● **Activity**: An exact copy of the listing below is the answer, with the pictures removed.

(Supplied material begins)

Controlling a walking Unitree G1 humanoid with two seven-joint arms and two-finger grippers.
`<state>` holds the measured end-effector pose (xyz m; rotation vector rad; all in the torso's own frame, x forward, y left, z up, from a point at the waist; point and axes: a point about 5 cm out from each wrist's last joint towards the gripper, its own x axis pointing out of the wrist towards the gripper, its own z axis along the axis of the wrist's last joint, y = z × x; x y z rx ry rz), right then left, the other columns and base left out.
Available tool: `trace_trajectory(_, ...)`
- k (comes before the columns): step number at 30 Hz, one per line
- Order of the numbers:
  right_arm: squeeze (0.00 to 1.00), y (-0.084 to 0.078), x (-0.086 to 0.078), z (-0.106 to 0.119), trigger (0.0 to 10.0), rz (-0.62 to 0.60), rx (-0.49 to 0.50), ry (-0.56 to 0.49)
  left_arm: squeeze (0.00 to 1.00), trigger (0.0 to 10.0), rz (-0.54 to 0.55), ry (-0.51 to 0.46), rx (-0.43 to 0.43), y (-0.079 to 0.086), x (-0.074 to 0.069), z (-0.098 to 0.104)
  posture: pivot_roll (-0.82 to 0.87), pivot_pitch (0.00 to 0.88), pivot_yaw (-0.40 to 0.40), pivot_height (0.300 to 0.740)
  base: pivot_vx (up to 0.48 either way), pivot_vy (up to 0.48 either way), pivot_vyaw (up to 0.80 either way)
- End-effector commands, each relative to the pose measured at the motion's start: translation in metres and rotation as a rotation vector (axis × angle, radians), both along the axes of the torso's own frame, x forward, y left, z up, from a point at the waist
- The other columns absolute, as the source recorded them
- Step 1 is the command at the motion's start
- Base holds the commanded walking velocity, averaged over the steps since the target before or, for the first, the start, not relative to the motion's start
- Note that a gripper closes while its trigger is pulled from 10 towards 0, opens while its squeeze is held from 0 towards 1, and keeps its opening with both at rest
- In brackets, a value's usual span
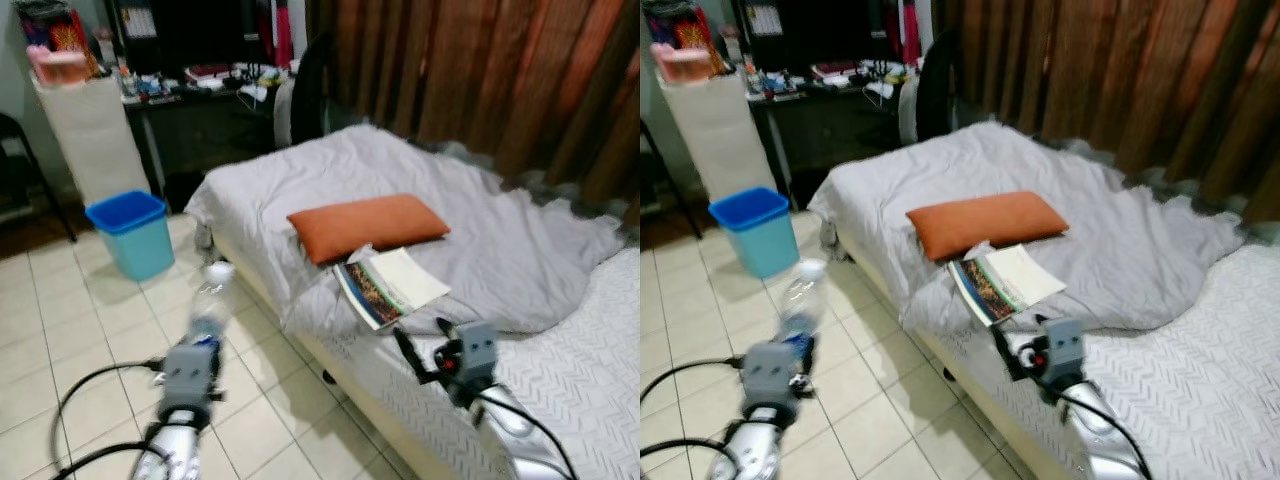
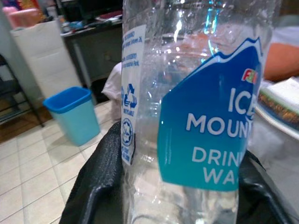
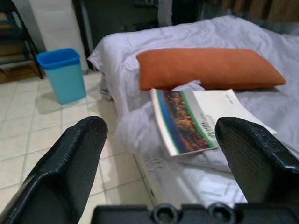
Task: Clean up the room
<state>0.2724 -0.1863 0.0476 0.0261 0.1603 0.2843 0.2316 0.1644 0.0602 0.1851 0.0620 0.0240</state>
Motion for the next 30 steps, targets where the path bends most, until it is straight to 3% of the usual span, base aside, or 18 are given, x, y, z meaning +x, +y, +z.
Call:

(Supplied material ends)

● **Answer box**:
Controlling a walking Unitree G1 humanoid with two seven-joint arms and two-finger grippers.
`<state>` holds the measured end-effector pose (xyz m; rotation vector rad; all in the torso's own frame, x forward, y left, z up, from a point at the waist; point and axes: a point about 5 cm out from each wrist's last joint towards the gripper, its own x axis pointing out of the wrist towards the gripper, its own z axis along the axis of the wrist's last joint, y = z × x; x y z rx ry rz), right then left, the other columns and base left out.
Available tool: `trace_trajectory(_, ...)`
- k (comes before the columns): step number at 30 Hz, one per line
- Order of the numbers:
  right_arm: squeeze (0.00 to 1.00), y (-0.084 to 0.078), x (-0.086 to 0.078), z (-0.106 to 0.119), trigger (0.0 to 10.0), rz (-0.62 to 0.60), rx (-0.49 to 0.50), ry (-0.56 to 0.49)
  left_arm: squeeze (0.00 to 1.00), trigger (0.0 to 10.0), rz (-0.54 to 0.55), ry (-0.51 to 0.46), rx (-0.43 to 0.43), y (-0.079 to 0.086), x (-0.074 to 0.069), z (-0.098 to 0.104)
  posture: pivot_roll (-0.82 to 0.87), pivot_pitch (0.00 to 0.88), pivot_yaw (-0.40 to 0.40), pivot_height (0.300 to 0.740)
  base: pivot_vx (up to 0.48 either way), pivot_vy (up to 0.48 either way), pivot_vyaw (up to 0.80 either way)
- End-effector commands, each relative to the pose measured at the motion's start: translation in metres and rotation as a rotation vector (axis × angle, radians), both along the axes of the torso's own frame, x forward, y left, z up, from a point at the waist
- The other columns absolute, as the source recorded them
- Step 1 is the command at the motion's start
- Base holds the commanded walking velocity, averaged over the steps since the target before or, for the first, the start, not relative to the motion's start
- Note that a gripper closes while its trigger is pulled from 10 towards 0, opens while its squeeze is held from 0 towards 1, and keeps its opening with both at rest
- In brackets, a value's usual span
Task: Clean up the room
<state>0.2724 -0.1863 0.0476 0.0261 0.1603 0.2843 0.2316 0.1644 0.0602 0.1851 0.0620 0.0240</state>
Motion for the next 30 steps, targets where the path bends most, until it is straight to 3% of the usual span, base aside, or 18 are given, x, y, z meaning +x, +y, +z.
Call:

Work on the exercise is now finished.